[Exercise aim] In the data, extract each line that holds the string "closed".

◆ ◆ ◆ ◆ ◆ ◆ ◆

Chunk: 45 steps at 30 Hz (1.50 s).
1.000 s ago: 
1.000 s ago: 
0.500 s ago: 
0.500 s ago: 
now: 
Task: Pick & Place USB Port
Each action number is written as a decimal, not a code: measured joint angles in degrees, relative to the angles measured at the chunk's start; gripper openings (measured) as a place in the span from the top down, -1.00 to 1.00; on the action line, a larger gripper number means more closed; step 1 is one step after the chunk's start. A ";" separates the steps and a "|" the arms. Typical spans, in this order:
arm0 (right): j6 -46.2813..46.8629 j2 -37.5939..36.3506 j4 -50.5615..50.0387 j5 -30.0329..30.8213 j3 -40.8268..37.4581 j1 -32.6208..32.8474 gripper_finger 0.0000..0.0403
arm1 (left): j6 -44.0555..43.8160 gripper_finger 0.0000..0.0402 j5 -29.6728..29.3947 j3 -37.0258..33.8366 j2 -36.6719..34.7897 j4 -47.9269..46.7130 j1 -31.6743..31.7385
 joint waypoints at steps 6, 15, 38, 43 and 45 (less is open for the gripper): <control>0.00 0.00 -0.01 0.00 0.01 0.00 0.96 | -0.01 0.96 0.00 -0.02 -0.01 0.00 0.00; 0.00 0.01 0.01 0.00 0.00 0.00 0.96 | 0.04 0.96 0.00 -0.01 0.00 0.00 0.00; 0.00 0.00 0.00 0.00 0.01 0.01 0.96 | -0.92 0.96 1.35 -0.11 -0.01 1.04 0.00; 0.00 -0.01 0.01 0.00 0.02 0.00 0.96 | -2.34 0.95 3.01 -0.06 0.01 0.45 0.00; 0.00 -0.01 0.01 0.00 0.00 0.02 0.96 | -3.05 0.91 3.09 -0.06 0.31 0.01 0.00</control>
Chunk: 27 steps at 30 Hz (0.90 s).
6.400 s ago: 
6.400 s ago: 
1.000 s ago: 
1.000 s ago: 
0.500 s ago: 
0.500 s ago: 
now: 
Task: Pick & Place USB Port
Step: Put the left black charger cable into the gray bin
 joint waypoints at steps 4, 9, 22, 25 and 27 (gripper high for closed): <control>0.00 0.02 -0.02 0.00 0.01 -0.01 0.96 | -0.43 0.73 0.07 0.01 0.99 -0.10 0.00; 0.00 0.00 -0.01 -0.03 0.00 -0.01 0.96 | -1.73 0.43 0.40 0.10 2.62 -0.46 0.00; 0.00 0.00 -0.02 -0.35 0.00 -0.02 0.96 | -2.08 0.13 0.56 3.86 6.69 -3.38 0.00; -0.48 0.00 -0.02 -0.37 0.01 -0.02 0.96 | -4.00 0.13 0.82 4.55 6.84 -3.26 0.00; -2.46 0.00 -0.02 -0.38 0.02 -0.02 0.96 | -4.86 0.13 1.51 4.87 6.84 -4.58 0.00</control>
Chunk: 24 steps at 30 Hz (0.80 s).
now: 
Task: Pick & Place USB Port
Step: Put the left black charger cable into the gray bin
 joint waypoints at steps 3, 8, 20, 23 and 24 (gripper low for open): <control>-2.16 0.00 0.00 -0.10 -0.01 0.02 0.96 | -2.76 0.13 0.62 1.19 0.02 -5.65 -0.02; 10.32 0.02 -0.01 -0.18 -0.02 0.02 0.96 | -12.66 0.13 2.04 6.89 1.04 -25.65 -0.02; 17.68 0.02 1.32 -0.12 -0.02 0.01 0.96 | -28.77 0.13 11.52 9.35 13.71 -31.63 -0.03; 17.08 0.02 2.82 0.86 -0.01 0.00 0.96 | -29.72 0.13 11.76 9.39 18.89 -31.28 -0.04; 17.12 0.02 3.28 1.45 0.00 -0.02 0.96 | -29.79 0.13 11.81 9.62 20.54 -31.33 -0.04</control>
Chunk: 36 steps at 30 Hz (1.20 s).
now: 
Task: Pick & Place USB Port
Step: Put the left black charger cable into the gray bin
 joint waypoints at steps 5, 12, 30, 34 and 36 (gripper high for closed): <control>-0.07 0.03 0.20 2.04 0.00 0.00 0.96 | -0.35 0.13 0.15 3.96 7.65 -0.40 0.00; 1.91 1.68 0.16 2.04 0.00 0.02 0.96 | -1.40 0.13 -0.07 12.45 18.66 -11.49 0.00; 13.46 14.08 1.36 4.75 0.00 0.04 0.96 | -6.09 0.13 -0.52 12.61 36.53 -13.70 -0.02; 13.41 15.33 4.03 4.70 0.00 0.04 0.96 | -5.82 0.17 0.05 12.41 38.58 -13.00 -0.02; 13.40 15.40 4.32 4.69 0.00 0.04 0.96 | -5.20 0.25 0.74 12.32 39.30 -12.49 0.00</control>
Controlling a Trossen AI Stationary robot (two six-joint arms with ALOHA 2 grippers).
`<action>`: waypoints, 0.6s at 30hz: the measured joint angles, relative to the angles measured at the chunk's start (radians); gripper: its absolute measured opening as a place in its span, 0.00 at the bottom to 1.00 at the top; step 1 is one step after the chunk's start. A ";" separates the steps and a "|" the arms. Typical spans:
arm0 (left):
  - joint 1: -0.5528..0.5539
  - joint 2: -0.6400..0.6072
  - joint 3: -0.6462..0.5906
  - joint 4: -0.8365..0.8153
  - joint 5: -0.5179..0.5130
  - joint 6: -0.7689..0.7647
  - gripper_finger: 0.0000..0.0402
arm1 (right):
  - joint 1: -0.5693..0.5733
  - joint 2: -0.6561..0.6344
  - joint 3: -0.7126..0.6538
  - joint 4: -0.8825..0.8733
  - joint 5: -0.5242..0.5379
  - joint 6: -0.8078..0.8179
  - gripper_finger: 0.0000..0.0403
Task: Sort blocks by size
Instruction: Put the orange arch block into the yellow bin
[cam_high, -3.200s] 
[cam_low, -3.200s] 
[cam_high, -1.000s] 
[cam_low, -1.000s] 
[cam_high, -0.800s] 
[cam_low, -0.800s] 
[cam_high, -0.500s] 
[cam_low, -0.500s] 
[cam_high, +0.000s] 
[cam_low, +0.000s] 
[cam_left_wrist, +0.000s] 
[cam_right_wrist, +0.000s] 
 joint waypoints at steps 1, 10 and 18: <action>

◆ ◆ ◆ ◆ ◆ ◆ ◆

[Answer space]
Each action number is written as a decimal, not a code: measured joint angles in degrees, relative to the angles measured at the chunk's start; gripper openings (measured) as a place in the span from the top down, -1.00 to 1.00; on the action line, a larger gripper number means more closed; step 1 is one step after the chunk's start. A ";" separates the steps and a "|" the arms. Typical spans, in this order:
 joint waypoints at steps 4, 9, 22, 25 and 27 (gripper high for closed): <control>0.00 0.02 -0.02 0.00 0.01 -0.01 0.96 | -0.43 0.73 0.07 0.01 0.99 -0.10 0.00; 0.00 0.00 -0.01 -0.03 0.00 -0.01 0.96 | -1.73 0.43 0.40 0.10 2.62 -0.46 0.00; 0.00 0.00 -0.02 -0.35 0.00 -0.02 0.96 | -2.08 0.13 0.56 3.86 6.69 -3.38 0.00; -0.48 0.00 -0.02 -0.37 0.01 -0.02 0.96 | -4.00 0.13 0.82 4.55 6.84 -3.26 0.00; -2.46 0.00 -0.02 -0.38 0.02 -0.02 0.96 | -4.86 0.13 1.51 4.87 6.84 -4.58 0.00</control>
 joint waypoints at steps 5, 12, 30, 34 and 36 (gripper high for closed): <control>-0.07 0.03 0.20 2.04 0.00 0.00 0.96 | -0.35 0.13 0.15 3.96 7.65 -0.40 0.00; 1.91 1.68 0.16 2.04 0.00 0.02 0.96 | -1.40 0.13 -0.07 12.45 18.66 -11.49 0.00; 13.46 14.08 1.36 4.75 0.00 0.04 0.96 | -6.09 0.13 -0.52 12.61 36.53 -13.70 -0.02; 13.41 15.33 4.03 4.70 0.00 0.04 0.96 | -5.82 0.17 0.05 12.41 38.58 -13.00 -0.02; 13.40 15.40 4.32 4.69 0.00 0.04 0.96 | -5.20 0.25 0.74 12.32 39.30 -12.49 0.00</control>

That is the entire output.